• Task prompt: The lines of the records that include "floor" should all be copied.

• Dataset extract:
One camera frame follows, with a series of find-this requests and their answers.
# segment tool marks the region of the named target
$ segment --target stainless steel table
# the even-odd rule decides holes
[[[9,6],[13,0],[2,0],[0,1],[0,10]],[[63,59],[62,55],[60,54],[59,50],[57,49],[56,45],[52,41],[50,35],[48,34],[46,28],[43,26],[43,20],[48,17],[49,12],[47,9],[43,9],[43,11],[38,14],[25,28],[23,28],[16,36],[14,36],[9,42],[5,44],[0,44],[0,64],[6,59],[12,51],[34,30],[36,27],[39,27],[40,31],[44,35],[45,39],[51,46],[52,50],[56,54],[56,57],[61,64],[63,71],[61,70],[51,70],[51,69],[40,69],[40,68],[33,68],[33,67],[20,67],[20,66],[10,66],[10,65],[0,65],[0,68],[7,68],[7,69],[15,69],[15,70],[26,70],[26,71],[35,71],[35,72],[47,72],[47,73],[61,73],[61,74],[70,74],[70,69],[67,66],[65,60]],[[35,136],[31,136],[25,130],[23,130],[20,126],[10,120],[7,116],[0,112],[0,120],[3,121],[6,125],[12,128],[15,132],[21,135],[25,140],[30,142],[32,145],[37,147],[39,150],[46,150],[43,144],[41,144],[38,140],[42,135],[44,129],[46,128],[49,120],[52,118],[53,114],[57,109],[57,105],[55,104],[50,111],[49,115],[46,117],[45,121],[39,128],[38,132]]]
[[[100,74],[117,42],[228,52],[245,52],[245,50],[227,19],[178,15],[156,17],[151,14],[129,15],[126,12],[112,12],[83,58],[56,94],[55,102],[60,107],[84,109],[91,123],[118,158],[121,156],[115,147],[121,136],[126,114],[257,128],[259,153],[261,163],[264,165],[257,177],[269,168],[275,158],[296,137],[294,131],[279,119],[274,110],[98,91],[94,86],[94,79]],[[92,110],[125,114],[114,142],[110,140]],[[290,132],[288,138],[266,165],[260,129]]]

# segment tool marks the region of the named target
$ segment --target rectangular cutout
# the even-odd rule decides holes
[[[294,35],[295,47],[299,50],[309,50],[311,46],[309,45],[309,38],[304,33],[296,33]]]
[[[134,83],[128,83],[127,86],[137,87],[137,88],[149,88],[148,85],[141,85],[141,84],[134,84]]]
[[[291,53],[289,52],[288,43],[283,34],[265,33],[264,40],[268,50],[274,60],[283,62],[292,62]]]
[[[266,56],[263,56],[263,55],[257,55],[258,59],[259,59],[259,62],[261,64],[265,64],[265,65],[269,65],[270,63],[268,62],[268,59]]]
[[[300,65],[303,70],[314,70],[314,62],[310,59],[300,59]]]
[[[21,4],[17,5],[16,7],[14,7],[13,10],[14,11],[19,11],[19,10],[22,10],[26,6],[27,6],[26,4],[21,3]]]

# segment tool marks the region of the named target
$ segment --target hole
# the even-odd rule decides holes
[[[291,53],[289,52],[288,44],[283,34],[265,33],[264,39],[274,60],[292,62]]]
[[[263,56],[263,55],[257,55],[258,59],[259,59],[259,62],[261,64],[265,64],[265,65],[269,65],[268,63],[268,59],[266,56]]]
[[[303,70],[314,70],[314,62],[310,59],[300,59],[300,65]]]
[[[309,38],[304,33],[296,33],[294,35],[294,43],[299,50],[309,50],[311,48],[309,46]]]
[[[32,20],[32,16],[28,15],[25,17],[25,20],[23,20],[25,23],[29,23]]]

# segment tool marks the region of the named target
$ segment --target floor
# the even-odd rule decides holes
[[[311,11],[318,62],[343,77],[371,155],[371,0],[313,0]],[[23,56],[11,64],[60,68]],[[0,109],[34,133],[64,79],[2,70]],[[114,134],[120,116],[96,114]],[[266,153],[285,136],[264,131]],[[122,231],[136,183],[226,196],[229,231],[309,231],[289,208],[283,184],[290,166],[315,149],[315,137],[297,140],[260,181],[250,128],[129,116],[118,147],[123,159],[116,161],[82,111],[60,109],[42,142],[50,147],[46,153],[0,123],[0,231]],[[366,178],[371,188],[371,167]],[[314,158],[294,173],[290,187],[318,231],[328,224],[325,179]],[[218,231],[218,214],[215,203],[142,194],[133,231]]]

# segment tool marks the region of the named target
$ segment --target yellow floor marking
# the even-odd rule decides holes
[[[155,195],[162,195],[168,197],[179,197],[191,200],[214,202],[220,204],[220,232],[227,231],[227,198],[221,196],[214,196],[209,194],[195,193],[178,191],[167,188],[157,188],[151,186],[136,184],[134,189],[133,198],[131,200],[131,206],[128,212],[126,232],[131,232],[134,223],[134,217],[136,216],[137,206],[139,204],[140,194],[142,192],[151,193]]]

• Expected output:
$ segment --target floor
$ segment --target yellow floor marking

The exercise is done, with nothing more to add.